### Task to carry out
Look through the listing below and write out exactly the lines from the line with "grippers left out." to the line with "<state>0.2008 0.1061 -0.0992", both included, and no others.

········

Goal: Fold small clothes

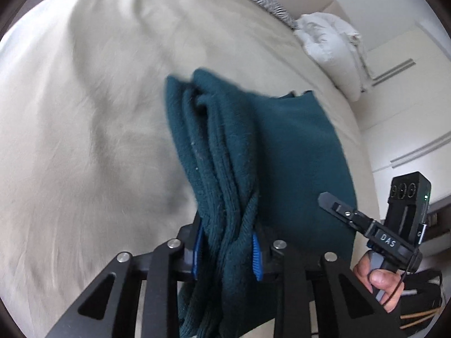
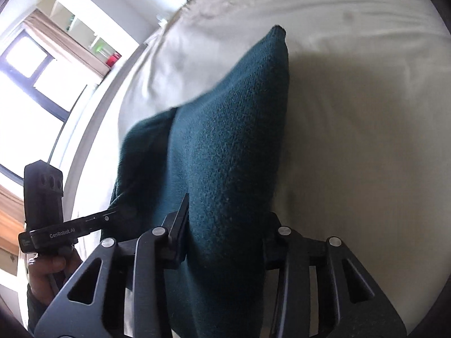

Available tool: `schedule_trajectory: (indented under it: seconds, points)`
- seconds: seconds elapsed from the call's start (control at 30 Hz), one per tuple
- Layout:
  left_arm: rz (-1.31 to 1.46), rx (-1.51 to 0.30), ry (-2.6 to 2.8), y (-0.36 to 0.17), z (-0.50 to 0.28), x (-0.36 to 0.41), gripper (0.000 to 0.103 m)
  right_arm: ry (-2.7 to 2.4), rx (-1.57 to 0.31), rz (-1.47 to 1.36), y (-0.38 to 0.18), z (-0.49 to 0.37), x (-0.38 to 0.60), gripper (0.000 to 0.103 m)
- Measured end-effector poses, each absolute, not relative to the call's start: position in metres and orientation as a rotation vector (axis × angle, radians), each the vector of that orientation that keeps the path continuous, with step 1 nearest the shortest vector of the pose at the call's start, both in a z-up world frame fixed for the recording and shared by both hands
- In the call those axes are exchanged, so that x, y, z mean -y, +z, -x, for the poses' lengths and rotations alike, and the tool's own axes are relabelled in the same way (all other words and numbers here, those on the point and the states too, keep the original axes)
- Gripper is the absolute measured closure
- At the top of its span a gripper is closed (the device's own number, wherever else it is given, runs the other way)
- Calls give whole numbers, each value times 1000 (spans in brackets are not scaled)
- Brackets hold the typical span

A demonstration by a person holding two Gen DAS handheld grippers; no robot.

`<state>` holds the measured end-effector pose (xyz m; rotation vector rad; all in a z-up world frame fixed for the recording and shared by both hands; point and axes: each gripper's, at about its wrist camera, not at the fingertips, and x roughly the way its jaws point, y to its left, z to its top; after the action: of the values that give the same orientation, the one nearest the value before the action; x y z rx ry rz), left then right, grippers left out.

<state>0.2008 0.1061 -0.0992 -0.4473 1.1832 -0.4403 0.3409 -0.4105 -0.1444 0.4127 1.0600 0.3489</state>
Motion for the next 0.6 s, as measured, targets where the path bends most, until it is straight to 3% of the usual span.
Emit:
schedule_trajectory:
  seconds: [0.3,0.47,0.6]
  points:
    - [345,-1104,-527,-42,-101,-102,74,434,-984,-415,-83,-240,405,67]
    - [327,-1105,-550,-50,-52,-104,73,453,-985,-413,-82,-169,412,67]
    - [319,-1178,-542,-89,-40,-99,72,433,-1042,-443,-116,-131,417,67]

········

### Solved exercise
`<state>` holds the measured end-effector pose (xyz m; rotation vector rad; all in a z-up world frame fixed for the recording and shared by both hands; point and axes: each gripper's, at about its wrist camera, not at the fingertips, and x roughly the way its jaws point, y to its left, z to its top; after the action: of the values that give the same orientation, the one nearest the value before the action; x y z rx ry rz), left then right, grippers left out.

<state>0.2008 0.1061 -0.0992 -0.4473 1.1832 -0.4403 0.3409 -0.4105 -0.1444 0.4127 1.0600 0.3489</state>

Output for this exercise is complete.